Here it is again: “I got hated on big-time for tweeting about having crashed James Gandolfini‘s funeral this morning at Manhattan’s St. John The Divine. Yes, I flippantly used the term “funeral crasher!” because that’s what I was. But it’s the singer, not the song. The haters ignored the fact that I (a) asked for God’s forgiveness in having crashed, (b) ascribed my crashing success to the intervention of angels, and (c) said that I crashed with reverence and respect for James, David Chase and all the “made” Sopranos guys. The rush-to-judgment pissheads simply weren’t listening. They never do.
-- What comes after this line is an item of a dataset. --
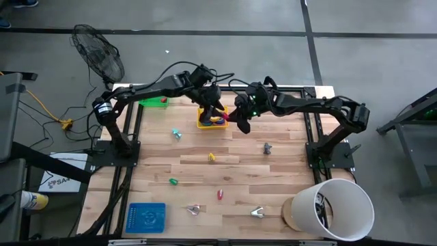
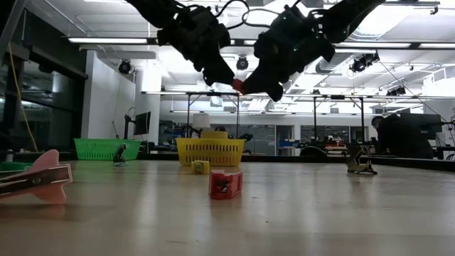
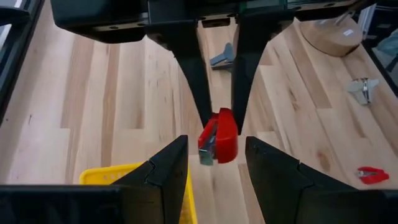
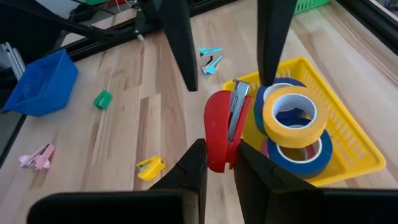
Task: Pick and place Stapler, Stapler remover, tape
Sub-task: Put the red stapler into the green bin
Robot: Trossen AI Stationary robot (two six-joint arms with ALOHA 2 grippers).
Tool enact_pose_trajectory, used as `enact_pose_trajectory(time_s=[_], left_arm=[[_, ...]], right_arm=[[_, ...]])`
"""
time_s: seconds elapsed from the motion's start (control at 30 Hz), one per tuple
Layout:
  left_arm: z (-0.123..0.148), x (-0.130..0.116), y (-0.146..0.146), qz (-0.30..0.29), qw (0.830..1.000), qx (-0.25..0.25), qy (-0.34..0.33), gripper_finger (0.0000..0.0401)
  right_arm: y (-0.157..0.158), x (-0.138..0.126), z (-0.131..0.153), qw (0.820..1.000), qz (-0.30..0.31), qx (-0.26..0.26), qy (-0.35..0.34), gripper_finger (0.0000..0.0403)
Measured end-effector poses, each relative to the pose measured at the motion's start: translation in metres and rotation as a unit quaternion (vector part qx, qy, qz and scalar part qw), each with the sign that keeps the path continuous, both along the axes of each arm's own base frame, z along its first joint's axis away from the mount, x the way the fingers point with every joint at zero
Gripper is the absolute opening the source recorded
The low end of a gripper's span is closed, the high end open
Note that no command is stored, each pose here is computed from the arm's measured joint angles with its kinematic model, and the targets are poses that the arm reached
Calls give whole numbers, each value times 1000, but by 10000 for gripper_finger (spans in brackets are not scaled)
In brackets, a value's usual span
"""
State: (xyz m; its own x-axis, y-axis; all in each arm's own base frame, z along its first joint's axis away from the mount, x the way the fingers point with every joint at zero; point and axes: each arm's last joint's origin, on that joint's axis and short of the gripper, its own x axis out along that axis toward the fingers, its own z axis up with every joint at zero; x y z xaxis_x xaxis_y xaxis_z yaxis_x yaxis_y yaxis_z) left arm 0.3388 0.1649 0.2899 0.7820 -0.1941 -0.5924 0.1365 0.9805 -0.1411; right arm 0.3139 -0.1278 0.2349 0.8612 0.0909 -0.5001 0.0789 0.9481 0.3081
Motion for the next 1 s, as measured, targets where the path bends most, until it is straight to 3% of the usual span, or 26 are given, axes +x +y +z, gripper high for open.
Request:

They’re scolds…shrill finger-wagging scolds going “tut-tut!” and “no, no, no!”
“I didn’t crash Gandolfini’s funeral like some giggling monkey, and I didn’t take the subway up there this morning with the intention of crashing. I crashed it solemnly like some devoted choirboy or Sopranos family soldier. I just grimmed up and shuffled up the cathedral steps and…well, go ahead and laugh but I honestly believe that I got past security because some angel from heaven who lived in my area of New Jersey when he or she was mortal happened to look down from heaven at that moment and said ‘whoa, wait up…he’s okay…fuck it, let him through.’